Aliran kebathinan sekarang, tumbuh satu hilang satu, demikian seterusnya. Sifat aku (ego)  manusia sedang berhadapan dengan Atmannya (perang). Perang aku ingin membunuh, Atman ingin menyadarkan. Hampir 99,99% manusia kecewa dalam hidupnya dengan menyalahkan orang lain. Dari rasa kecewa inilah ada yang bertapa, belajar kebathinan, dan sebagainya. Ini adalah keakuan manusia. Apa itu semuanya? Apa betul dengan demikian akan menyelamatkan diri? Bhisma walaupun sakti pada akhirnya kalah. Dengan membaca cerita, kita akan mengerti. Karena sifat aku kita jadi terbius. Salya, Karna yang sakti juga kalah. Di manakah tempat menangnya kalau dilandasi oleh sifat aku? Di mana letak kebahagiaanya? Tempatnya adalah mengaku-aku. Kecewa jadinya. Sifat perilaku kita/berpikir kita tidak diakui oleh orang lain (pengakuan tidak ada) justru membawa ketersinggungan “sukak matane, selimputan matane”. Suatu ciri prilaku kita tidak mendapatkan pengakuan. Inilah yang membawa depresi jiwa/tekanan jiwa. Dari sinilah prilaku manusia overacting/ overcompensasi. Sifat aku tidak mendapat jawaban dari pihak lain. Makin takut makin menutup diri (makin penuh rahasia), sehingga prilaku manusia berpura-pura. Rasa ketakutannya, takut dianggap paling jelek, segala pembicaraannya saling menutupi sehingga berprilaku berpura-pura. Makin adanya kesenjangan hubungan sehingga dulunya akrab sekarang tidak. Hilangnya kehidupan saling mempercayai, munculnya perasaan saling mencurigai. Dari kata ini timbullah fitnah. Kehidupan manusia betul-betul  sendiri-sendiri. Kata keluarga adalah kata pemerasan, sebab kehidupan saling menutupi, saling curiga, dan saling mengharapkan. Tanggung jawab suatu alasan untuk memperlancar pemerasan. Adakah artinya hidup ini? Kalau dibelenggu oleh ketakutan dan kekecewaan? Lalu apa yang dipakai agar bahagia? Uang, kemewahan? Gedung mewah? Makanan yang enak? Ketertutupan diri yang makin kuat menambah penderitaan diri sendiri. Ini betul-betul disebut kehancuran kehidupan manusia. Apa hasil kerjanya susah untuk keselamtan dirinya/dinikmatinya? Itulah sebabnya hasil kerjanya tidak memberikan kepuasan.  Hubungan komunikasi antar sesama semakin jauh karena dibungkus oleh ketakutan-ketakutan, maka tidak ada kemampuan untuk menyelesaikan persoalan.

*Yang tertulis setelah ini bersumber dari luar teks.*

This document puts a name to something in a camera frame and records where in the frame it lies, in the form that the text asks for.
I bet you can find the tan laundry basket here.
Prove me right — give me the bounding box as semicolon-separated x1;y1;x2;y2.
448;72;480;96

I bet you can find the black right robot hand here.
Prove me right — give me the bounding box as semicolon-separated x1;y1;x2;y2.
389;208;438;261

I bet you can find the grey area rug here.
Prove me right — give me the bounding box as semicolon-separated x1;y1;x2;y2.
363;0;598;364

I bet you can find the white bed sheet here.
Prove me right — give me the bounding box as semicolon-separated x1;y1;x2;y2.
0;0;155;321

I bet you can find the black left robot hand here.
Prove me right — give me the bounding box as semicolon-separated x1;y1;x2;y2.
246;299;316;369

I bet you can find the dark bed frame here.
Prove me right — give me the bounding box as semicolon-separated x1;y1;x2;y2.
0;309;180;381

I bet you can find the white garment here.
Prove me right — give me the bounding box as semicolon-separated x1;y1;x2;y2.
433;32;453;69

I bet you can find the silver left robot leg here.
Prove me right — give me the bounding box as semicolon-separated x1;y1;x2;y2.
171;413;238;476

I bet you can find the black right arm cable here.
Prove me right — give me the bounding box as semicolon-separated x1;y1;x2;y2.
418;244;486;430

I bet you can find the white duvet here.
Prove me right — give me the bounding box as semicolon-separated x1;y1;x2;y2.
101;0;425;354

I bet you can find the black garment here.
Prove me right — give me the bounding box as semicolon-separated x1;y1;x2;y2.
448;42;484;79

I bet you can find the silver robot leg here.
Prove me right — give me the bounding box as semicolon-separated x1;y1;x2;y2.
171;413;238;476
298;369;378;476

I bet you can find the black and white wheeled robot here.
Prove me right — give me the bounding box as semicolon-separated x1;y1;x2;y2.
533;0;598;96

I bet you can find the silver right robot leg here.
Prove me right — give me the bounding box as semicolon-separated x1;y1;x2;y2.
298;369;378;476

Manusia perlu bantuan dari orang lain, kalau ketertutupan apakah mungkin? Putusnya hubungan komunikasi, aku ya aku, dia ya dia. Sebagai manusia walaupun ada permasalahan kecil menjadi berat. Karena saling menutupi diri. Sungguh sengsara kehidupan manusia, karena tidak satupun yang memberikan kepuasan bathin. Apa tidak manusia harus menderita? Kita ingin membebaskan manusia, beliau memberikan jalan keluar dengan kata “kekeluargaan” sehingga ada ungkapan “ini dadaku, itu dadamu”. Dengan adanya keterbukaan ini, hubungan menjadi lancar, aman, tidak perlu curiga. Hubungan sesama akan penuh pengertian, demikian pula prilaku kita (ada di sini, ada di situ). Kalau sudah ini baik, tidak akan ada kesulitan, dan saling pengertian ini menimbulkan tattwamasi (aku adalah dia).